The epigenetics group at Biogen focuses on understanding epigenetic mechanisms that operate in normal and diseased cell states, with the intention of leveraging epigenetic biology to develop new therapies for degenerative diseases in the areas of neurology, immunology, hematology, tissue injury and fibrosis. We pursue this work using the concepts and tools of cell biology, biochemistry, proteomics, genetics, epigenetics, genomics, epigenomics and computational biology. Our pursuit of insights into epigenetic mechanisms in health and disease is grounded in molecular interactomics, cell-based screening along the epigenetic axis and network analysis. We are utilizing these approaches to garner new insights into epigenetic biology in normal and diseased cell states, and leveraging those insights for the development of new treatments that ameliorate or prevent degenerative disease.

Precision Medicine

Biogen is committed to understanding the genetic basis of the diseases on which we focus.

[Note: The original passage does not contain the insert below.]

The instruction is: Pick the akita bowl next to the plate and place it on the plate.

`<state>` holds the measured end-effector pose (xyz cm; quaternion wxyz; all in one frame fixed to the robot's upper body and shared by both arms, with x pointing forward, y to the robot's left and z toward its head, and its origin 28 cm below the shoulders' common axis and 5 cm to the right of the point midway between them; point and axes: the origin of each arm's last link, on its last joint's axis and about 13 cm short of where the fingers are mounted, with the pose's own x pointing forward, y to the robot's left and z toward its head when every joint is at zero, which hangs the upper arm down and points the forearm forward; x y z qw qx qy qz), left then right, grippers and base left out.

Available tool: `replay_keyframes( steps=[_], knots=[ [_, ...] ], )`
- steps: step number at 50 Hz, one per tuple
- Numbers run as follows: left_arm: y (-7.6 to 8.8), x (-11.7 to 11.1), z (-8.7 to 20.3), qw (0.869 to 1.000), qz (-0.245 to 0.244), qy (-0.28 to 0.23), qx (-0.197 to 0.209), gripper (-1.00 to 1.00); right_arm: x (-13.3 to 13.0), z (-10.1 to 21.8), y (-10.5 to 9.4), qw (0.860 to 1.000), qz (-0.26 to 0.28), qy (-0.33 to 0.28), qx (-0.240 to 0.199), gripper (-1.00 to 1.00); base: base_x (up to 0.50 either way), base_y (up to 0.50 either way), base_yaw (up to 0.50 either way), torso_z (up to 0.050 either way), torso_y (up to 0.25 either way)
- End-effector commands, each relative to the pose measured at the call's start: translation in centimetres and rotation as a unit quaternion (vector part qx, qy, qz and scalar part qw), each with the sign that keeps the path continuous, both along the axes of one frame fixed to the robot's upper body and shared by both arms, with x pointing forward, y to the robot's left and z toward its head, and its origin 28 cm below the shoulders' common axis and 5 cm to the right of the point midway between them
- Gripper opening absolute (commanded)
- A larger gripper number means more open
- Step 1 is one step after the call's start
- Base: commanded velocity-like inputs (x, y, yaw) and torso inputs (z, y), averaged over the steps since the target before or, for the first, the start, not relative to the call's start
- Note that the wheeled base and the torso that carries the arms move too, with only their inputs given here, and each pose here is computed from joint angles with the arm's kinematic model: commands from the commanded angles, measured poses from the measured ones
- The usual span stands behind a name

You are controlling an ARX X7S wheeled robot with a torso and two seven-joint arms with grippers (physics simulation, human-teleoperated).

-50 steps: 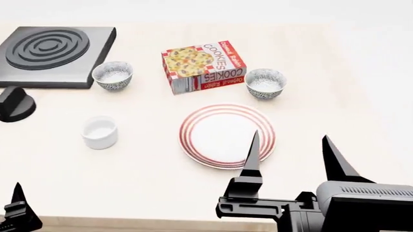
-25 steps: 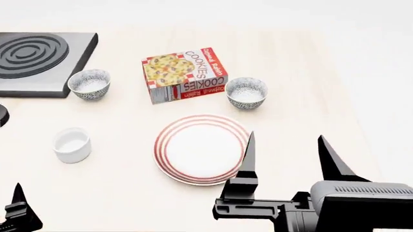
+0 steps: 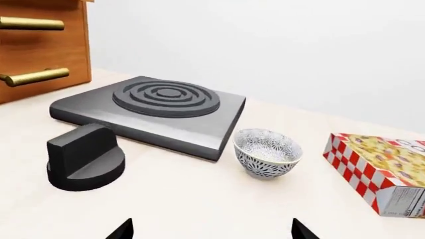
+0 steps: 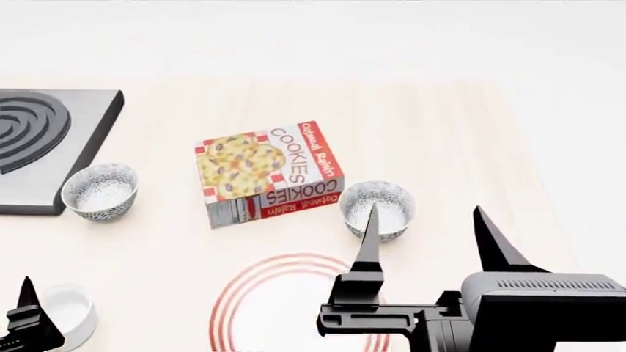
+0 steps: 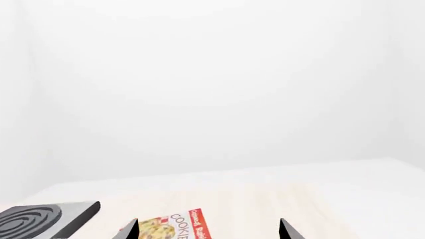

As part of that commitment, our Precision Medicine group applies whole genome and exome sequencing, genomics and computational biology throughout the drug discovery and development process.  Our mission is to find the right targets, the right biomarkers, and the right patients: We conduct work in-house and with leading academic institutions to identify new genes implicated in disease, drive the discovery of novel targets to fuel our drug discovery efforts, and potentially stratify patients for our clinical trials. In our quest to gain new insights into disease, we also apply systems biology using computational methods to analyze genes and pathways.

The Precision Medicine team also uses these technologies to segregate clinical trial biomarker data to look for molecular signatures that are predictive of disease severity and outcomes, potentially driving new treatment approaches and strategies.

Cell & Protein Sciences

The Cell & Protein Sciences team develops protein and imaging tools to explore novel biological pathways and designs and then engineers and optimizes therapeutic drug candidates for clinical development. We partner closely with the biology areas and apply innovative protein and in vivo science approaches.

Our primary research interests are in the following areas:

  • Antibody discovery and engineering
  • Protein engineering, expression and characterization
  • Preclinical imaging including PET, SPECT, MRI, optical and ultrasound
  • Technologies including CRISPR- and TALEN-based methods for genome engineering

Chemistry & DMPK

The mission for the Chemistry & DMPK (Drug Metabolism and Pharmacokinetics) team at Biogen is to identify novel and differentiated oral small molecule drug candidates for the treatment of diseases of interest and move these candidates into human clinical testing. We do this in close partnership with biologists, pharmacologists, toxicologists and others.

This group utilizes high-throughput and phenotypic screening to discover chemical leads. The leads are optimized for potency, selectivity, cellular activity and ADME/PK properties via iterative cycles of structure-based drug design, hypothesis-driven approach and parallel organic synthesis. We work with preclinical imaging and chemoproteomics groups in designing probes to evaluate the target engagement of our clinical candidates.

Biogen's growing small-molecule drug-discovery group will enhance the pipeline by expanding the drug target pool and pharmacologic treatment modes accessible to protein therapeutics.